- _INSTRUCTIONS TO FOLLOW_: Take the lines below from the one with "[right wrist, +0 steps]" through the one with "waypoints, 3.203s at" and print only them, exactly. Don't print the pictures.

DATA RECORDS below:

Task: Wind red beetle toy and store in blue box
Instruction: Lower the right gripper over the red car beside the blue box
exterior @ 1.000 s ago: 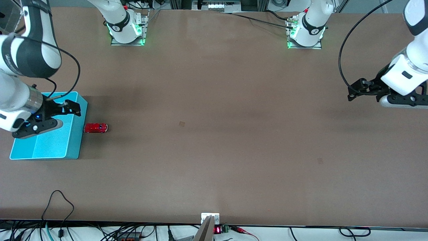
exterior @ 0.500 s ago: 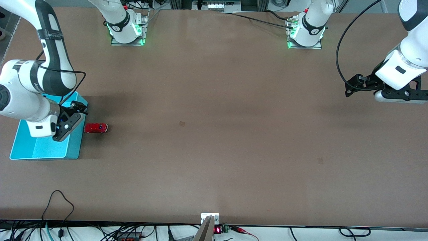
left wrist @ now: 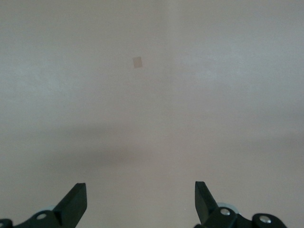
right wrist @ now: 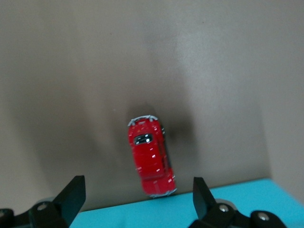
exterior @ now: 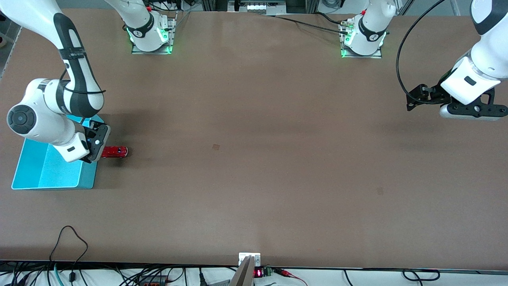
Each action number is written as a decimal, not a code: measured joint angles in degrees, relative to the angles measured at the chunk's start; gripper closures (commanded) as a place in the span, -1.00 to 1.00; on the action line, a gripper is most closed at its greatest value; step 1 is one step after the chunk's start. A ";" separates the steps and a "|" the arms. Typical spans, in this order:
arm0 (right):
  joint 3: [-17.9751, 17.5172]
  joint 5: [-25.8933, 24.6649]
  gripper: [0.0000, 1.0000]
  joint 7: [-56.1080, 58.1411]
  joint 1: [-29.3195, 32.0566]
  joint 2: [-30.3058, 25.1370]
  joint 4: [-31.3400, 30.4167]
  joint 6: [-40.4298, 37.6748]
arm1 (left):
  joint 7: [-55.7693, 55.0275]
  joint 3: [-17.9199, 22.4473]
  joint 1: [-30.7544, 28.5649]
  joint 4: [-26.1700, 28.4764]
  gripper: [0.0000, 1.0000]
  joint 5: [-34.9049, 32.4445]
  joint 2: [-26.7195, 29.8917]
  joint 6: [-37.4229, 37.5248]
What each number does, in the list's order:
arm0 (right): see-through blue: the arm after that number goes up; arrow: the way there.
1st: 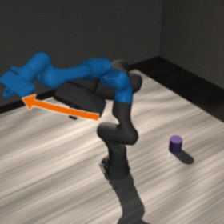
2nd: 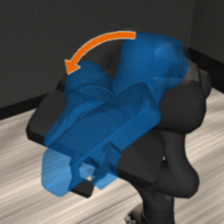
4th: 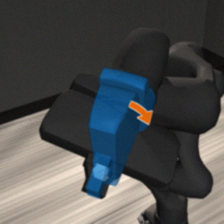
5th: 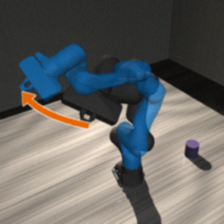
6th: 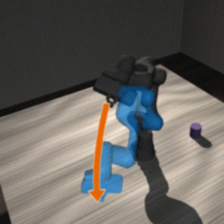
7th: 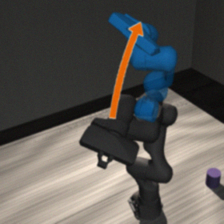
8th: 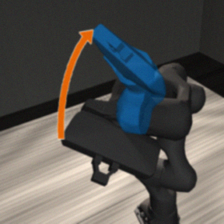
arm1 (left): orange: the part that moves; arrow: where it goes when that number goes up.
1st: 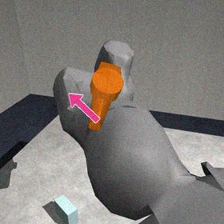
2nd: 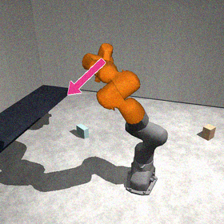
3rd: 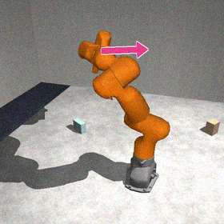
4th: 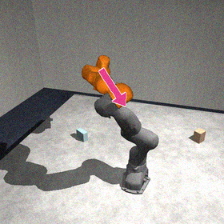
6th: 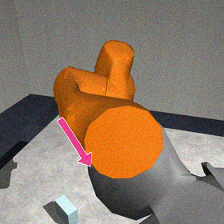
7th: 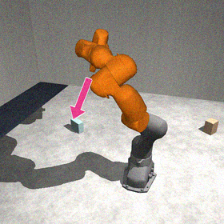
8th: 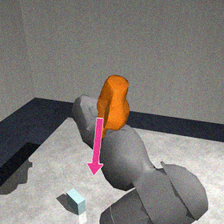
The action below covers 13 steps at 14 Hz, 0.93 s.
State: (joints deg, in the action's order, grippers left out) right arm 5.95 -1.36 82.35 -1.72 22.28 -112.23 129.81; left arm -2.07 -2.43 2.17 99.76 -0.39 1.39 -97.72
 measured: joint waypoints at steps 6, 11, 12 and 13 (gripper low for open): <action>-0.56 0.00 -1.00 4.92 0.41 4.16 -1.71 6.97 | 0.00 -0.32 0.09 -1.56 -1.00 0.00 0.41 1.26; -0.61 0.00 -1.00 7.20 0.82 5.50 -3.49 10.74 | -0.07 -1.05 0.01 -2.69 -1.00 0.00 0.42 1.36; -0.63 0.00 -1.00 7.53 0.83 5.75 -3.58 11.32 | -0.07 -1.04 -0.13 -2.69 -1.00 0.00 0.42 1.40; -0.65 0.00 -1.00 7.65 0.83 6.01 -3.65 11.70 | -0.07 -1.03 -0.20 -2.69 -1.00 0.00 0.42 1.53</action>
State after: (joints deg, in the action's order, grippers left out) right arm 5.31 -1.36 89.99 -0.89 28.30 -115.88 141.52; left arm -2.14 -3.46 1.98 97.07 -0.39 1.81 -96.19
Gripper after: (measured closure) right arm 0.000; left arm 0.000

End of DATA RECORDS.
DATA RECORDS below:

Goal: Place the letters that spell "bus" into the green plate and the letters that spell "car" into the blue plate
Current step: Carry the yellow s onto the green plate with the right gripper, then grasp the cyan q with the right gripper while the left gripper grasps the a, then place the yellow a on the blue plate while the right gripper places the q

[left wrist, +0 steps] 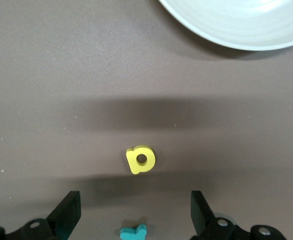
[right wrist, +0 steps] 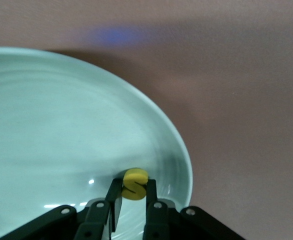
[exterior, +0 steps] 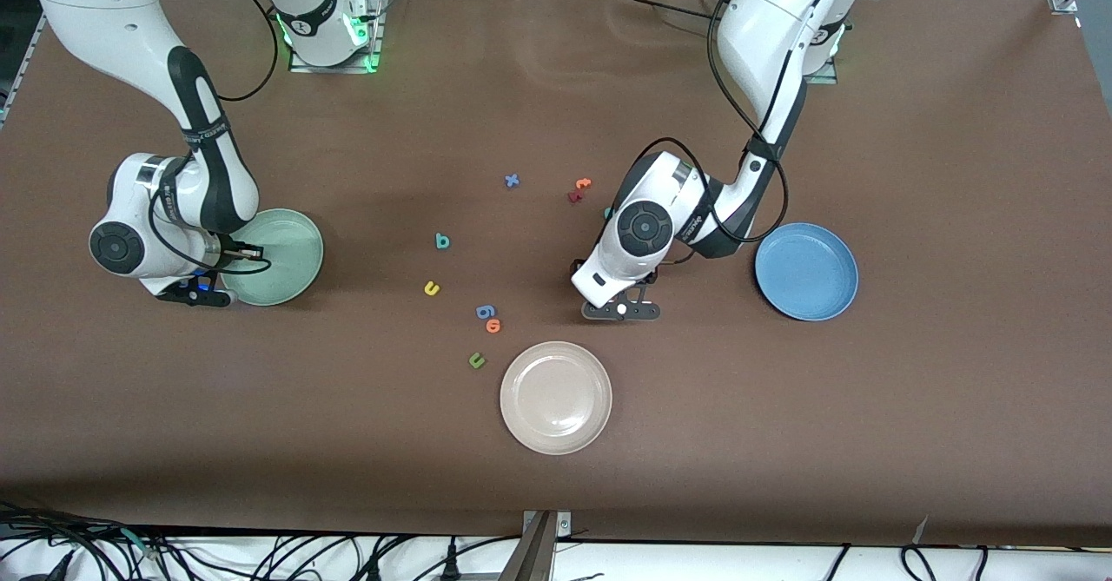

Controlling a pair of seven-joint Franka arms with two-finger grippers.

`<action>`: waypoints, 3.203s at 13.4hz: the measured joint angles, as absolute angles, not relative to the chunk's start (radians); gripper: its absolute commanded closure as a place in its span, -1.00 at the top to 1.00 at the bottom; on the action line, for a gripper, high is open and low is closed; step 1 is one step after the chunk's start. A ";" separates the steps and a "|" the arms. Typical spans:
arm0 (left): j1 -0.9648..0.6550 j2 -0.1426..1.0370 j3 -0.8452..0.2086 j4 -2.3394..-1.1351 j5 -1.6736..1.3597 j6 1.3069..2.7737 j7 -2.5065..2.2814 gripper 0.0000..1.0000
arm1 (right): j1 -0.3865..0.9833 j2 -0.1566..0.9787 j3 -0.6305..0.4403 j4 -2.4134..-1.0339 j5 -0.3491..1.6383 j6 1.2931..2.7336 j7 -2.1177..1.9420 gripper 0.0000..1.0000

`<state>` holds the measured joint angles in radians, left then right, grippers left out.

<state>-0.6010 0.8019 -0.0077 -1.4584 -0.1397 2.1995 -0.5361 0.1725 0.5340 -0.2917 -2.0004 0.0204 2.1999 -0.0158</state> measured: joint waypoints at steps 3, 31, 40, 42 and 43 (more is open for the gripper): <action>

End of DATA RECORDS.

- _EXERCISE OUTPUT_:
[right wrist, +0 steps] 
[exterior, +0 steps] 

Controlling a pair of seven-joint Franka arms with two-finger grippers.

`<action>`: waypoints, 3.203s at 13.4hz: the measured joint angles, as absolute angles, not relative to the chunk's start (radians); gripper: its absolute commanded closure as a place in its span, -1.00 at the top to 1.00 at the bottom; on the action line, for a gripper, high is open and low is closed; step 1 is one step after the chunk's start. A ";" separates the steps and a "|" the arms. Typical spans:

No further answer is required.